## Try it:
Below are the records; print them again exactly and omit the pictures.

[Opening Information supplied section]

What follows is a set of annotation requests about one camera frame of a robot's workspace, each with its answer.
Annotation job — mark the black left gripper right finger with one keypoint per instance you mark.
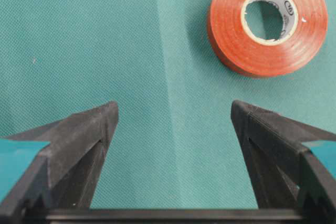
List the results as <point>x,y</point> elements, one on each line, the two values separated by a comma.
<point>284,171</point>

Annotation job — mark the red tape roll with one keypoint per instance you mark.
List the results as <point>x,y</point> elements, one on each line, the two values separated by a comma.
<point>303,33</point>

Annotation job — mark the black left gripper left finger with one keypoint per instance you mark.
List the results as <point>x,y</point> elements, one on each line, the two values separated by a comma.
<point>56,165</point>

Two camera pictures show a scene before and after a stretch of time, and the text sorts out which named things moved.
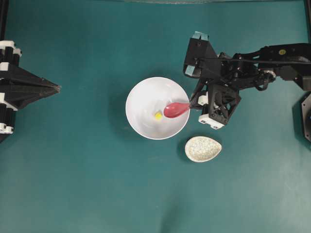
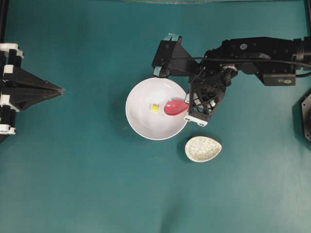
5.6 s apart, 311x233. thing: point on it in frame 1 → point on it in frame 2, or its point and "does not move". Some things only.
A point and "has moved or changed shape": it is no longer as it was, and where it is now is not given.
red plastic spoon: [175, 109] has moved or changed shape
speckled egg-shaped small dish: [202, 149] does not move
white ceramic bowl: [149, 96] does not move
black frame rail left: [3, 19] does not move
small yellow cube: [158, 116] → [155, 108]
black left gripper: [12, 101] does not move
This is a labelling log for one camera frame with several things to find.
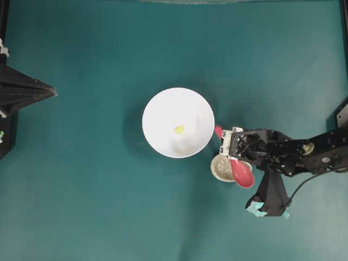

[Closing Information supplied section]

## Reply:
What follows is a set of annotation requests about one camera frame of a robot's workspace, each with its answer.
Annotation job — mark the black left gripper right finger with one keypoint per instance you mark.
List the results as <point>x,y</point> elements, one on each line, the two values separated by a comma.
<point>284,171</point>

Annotation job — mark the red tape roll with one keypoint per instance you mark.
List the results as <point>x,y</point> elements, one on each line, the two values separated by a comma.
<point>303,33</point>

Annotation job — mark the black left gripper left finger with one keypoint per instance you mark.
List the results as <point>x,y</point> elements, one on each line, the two values separated by a comma.
<point>56,165</point>

Two camera pictures show a scene before and after a stretch of time, and the text sorts out which named things moved.
5.6 s apart, 311x233. thing: point on it in frame 1 → point on it in frame 2, or its point and "does not move". Some things only.
A point and "has moved or changed shape": it is no longer as it was, and where it is now is not given.
red plastic spoon: [175, 109] has moved or changed shape
speckled egg-shaped small dish: [202, 149] does not move
white ceramic bowl: [149, 96] does not move
black frame rail left: [3, 19] does not move
small yellow cube: [158, 116] → [155, 108]
black left gripper: [12, 101] does not move
This is a labelling log for one camera frame with several things to find.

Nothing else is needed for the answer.